Where the records below show the word "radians" in a line, please copy that line.

SOURCE DATA Start Marker

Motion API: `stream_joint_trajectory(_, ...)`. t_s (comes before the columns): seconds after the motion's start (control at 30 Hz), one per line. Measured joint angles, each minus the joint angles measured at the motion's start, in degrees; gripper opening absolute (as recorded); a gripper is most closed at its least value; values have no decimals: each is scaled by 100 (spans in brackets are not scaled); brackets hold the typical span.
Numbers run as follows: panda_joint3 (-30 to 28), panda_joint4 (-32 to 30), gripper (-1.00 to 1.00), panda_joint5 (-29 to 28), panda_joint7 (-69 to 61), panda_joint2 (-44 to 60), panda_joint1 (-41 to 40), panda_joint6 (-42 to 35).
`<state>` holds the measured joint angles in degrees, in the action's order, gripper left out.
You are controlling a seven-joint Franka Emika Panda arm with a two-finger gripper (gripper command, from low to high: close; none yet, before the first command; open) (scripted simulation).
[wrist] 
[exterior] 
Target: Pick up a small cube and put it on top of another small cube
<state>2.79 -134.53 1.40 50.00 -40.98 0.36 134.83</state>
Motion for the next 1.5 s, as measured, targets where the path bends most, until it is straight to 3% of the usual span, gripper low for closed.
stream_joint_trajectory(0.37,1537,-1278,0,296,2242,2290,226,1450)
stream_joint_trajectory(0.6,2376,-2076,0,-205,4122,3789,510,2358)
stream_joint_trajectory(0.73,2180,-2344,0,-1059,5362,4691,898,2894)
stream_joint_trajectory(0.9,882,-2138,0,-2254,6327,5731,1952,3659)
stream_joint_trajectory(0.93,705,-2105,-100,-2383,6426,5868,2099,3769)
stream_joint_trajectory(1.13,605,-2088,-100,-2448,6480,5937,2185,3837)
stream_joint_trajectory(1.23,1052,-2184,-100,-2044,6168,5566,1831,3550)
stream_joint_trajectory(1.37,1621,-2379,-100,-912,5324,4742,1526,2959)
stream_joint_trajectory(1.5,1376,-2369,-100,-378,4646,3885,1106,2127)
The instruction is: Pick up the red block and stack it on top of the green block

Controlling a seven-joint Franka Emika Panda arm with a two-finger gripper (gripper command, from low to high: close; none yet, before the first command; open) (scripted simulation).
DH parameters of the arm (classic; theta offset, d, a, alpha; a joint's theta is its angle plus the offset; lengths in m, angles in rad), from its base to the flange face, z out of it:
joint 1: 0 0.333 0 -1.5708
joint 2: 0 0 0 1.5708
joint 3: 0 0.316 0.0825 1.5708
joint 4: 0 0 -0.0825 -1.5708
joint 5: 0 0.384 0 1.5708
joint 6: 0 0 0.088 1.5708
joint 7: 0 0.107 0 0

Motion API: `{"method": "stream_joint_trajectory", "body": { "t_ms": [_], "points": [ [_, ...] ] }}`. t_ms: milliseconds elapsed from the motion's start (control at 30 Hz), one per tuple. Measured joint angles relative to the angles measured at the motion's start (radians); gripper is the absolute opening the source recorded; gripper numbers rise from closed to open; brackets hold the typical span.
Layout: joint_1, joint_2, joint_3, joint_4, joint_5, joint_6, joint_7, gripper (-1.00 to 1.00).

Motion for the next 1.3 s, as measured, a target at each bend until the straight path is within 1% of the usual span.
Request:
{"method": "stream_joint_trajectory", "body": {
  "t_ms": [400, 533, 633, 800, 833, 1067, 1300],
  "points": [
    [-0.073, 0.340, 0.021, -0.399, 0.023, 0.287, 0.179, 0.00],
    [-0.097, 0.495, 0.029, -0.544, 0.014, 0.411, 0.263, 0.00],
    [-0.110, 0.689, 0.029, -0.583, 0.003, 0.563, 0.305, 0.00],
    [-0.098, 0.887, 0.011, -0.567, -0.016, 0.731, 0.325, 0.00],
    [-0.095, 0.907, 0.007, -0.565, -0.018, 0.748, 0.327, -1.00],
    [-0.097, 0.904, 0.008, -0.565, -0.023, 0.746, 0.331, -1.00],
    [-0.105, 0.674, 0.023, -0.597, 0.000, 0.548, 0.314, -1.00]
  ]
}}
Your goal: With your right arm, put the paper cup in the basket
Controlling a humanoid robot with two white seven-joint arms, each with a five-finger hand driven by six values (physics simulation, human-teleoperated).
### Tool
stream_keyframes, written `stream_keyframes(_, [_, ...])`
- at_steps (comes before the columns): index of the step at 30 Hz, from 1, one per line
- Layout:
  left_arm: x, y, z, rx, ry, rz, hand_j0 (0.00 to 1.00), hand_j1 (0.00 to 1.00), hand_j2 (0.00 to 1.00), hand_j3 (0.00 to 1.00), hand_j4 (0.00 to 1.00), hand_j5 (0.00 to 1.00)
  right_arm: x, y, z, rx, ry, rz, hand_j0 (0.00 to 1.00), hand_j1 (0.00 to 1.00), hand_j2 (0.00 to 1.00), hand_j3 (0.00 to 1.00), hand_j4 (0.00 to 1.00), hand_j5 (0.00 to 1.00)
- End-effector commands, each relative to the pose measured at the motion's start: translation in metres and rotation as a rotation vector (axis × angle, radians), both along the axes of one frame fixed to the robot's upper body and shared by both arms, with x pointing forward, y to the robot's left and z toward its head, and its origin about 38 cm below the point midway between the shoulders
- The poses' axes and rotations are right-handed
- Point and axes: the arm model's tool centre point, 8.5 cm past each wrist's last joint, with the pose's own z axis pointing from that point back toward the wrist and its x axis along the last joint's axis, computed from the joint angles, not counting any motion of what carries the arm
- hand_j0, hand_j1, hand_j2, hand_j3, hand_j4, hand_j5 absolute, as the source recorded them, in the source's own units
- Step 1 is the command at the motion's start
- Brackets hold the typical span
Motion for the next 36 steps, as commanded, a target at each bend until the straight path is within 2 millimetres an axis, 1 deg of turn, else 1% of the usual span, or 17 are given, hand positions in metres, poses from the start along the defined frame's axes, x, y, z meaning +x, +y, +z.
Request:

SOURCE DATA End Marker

» **EXERCISE SOLUTION**
Motion API: `{"method": "stream_joint_trajectory", "body": { "t_ms": [_], "points": [ [_, ...] ] }}`. t_ms: milliseconds elapsed from the motion's start (control at 30 Hz), one per tuple. Measured joint angles relative to the angles measured at the motion's start (radians); gripper is the absolute opening the source recorded; gripper numbers rise from closed to open; brackets hold the typical span.
- End-effector commands, each relative to the pose measured at the motion's start: translation in metres and rotation as a rotation vector (axis × angle, radians), both along the axes of one frame fixed to the robot's upper body and shared by both arms, with x pointing forward, y to the robot's left and z toward its head, and its origin about 38 cm below the point midway between the shoulders

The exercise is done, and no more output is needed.